Exercise directions -
Write out exactly the lines below that run from the one containing "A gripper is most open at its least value" through the one containing "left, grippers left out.", both included, with no other lines.

Excerpts from a dataset:
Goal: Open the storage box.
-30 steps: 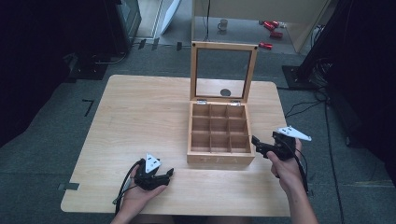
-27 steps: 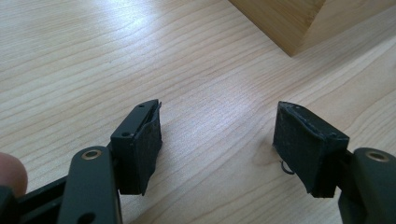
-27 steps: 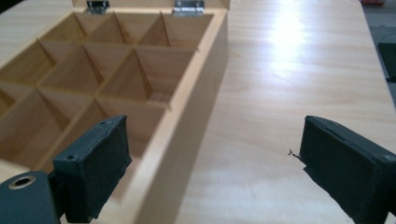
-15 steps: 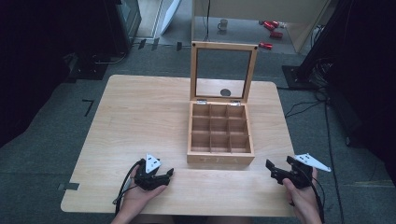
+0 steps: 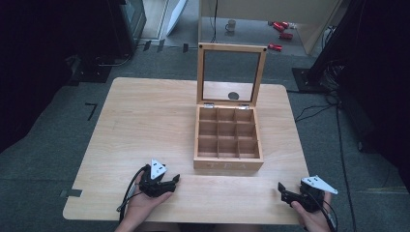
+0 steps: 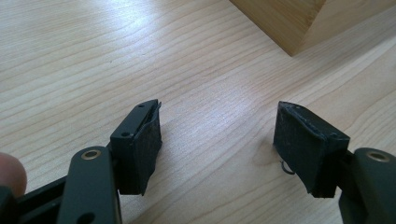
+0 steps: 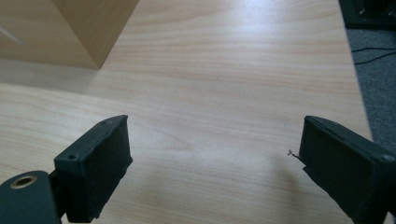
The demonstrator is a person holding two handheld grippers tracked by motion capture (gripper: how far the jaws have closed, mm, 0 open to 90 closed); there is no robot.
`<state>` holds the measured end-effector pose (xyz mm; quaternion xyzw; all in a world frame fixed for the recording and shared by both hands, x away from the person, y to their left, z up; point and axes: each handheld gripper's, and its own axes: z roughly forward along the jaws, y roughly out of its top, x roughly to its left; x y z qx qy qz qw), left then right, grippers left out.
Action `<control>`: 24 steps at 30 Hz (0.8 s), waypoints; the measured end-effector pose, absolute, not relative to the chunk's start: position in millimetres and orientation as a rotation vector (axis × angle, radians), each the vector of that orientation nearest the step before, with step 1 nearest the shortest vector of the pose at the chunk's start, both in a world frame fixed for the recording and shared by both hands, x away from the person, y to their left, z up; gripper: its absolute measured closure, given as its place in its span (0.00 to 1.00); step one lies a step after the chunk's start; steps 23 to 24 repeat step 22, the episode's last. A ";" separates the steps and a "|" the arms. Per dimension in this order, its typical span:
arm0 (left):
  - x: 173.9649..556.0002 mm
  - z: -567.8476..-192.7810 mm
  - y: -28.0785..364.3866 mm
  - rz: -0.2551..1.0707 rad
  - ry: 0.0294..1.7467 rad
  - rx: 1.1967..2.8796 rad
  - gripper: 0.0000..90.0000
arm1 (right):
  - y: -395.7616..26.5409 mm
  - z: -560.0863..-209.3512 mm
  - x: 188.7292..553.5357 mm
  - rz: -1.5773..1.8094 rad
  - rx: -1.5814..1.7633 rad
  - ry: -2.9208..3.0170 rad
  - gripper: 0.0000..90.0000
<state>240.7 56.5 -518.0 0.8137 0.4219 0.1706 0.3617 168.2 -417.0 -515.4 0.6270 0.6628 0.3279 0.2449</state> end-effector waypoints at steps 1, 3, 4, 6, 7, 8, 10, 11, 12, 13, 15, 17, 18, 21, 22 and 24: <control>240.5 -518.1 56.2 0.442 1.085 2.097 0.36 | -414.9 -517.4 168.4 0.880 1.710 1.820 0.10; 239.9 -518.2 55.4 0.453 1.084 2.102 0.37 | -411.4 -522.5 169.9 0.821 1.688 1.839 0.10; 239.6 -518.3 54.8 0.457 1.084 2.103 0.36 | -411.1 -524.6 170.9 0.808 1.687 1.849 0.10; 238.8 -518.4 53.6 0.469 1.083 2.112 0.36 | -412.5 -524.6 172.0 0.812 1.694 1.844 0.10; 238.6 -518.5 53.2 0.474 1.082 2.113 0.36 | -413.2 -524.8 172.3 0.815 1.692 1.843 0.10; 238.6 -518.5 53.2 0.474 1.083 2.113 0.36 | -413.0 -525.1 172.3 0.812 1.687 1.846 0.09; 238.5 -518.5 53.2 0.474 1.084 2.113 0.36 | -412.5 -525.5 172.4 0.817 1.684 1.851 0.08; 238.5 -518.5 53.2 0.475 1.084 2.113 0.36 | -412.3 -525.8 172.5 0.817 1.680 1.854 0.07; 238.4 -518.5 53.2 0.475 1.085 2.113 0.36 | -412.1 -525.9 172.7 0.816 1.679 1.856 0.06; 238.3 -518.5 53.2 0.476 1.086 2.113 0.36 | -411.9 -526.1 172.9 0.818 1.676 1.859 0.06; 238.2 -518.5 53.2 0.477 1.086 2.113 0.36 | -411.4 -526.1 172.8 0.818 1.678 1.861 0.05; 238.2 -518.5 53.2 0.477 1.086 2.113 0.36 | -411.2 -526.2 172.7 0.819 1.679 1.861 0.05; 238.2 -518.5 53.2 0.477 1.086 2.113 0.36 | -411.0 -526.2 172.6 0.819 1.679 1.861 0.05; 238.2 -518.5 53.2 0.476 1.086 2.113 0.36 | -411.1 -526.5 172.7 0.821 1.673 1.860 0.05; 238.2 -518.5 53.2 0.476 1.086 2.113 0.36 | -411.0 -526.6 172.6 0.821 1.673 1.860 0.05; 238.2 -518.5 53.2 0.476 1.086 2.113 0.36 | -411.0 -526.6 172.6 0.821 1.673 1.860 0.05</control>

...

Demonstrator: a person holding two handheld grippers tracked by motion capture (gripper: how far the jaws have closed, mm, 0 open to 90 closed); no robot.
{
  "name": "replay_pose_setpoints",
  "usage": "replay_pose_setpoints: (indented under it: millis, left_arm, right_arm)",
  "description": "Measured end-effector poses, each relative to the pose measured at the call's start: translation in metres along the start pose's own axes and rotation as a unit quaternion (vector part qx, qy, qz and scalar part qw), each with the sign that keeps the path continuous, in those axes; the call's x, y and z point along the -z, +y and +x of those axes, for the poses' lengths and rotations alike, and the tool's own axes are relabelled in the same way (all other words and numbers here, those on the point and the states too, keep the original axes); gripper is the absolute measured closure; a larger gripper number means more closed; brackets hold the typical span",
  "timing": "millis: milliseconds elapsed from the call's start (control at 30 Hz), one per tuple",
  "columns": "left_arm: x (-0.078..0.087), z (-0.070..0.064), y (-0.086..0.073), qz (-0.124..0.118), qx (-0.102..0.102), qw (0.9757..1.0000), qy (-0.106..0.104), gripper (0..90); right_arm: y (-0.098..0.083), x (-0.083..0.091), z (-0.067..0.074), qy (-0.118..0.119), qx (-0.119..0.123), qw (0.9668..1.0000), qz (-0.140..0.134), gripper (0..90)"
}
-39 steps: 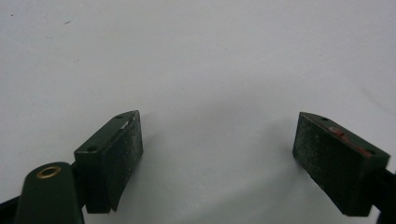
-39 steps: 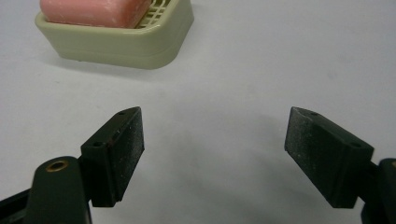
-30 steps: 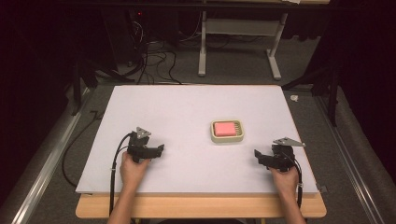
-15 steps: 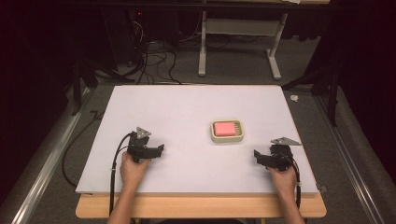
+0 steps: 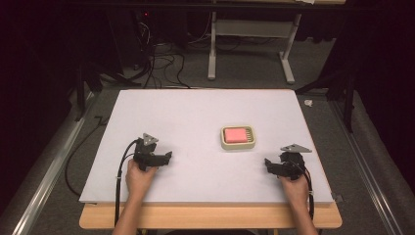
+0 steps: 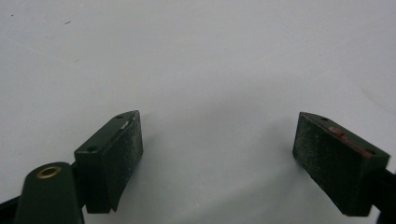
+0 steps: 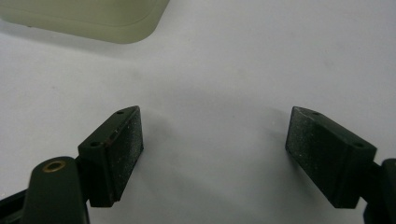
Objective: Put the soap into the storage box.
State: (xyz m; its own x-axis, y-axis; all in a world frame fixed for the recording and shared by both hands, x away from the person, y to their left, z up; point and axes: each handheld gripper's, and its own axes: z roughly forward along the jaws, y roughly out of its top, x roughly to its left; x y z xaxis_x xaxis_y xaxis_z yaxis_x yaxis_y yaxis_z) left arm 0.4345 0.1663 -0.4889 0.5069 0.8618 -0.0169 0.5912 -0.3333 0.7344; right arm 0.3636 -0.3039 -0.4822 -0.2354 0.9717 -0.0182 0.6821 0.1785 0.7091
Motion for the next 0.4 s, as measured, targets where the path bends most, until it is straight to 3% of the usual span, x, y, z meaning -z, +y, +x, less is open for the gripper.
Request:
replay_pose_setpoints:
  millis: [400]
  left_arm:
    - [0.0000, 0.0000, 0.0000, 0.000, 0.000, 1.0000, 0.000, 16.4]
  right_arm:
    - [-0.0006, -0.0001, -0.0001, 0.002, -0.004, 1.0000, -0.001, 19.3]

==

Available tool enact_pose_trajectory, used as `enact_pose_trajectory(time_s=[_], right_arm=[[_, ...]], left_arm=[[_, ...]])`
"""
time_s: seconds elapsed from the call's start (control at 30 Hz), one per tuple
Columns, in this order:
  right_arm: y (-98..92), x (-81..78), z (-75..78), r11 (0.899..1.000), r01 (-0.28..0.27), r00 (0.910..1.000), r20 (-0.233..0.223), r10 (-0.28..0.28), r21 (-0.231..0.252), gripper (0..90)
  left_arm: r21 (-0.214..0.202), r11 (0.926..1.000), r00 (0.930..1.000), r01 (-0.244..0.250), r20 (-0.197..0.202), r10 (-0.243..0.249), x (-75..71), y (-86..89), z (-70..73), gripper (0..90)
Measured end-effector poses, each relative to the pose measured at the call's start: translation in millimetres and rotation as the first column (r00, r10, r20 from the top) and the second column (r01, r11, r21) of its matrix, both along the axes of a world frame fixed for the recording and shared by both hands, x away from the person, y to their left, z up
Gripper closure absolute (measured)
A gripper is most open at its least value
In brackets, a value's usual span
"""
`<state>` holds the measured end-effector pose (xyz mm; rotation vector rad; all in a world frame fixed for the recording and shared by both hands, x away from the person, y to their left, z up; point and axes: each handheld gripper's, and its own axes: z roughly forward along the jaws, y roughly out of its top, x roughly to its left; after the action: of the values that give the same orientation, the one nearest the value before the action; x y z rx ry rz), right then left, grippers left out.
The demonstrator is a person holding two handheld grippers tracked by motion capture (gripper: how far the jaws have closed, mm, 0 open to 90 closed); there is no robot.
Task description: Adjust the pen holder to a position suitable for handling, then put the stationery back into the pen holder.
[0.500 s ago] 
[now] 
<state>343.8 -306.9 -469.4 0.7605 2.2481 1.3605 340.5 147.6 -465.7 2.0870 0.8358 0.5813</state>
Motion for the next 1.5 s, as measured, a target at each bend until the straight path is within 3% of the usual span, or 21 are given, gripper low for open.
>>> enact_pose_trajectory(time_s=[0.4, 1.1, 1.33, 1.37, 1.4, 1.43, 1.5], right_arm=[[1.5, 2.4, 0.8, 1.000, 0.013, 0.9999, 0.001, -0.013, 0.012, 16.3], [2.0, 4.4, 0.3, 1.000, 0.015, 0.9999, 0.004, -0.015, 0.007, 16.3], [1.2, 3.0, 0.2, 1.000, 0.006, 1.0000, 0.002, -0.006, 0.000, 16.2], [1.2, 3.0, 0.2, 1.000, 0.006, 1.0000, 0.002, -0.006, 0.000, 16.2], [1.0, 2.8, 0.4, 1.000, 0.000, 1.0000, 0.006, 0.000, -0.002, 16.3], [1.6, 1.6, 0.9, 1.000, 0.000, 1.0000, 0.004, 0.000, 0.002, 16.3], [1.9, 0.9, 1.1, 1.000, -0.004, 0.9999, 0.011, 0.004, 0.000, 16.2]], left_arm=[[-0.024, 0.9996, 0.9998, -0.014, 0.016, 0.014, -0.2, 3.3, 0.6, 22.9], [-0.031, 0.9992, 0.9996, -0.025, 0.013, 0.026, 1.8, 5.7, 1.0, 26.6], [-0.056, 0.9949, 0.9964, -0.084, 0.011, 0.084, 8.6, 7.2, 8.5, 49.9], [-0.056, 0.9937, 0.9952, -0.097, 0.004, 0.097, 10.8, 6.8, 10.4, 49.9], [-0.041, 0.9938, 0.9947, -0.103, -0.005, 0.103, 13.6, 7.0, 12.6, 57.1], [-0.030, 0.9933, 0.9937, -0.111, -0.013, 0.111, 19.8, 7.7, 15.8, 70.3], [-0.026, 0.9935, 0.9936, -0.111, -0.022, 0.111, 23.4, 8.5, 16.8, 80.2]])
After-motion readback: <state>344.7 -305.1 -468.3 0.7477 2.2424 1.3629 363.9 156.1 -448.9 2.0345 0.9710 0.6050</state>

Reply -
A gripper is most open at its least value
In brackets, a value's usual span
"""
`<state>` holds the measured end-effector pose (xyz mm; rotation vector rad; all in a world frame fixed for the recording and shared by both hands, x away from the person, y to their left, z up; point and axes: each handheld gripper's, and its own axes: z roughly forward along the jaws, y roughly out of its top, x roughly to its left; after the action: of the values that give the same orientation, the one nearest the value before the action; x y z rx ry rz), right then left, grippers left out.

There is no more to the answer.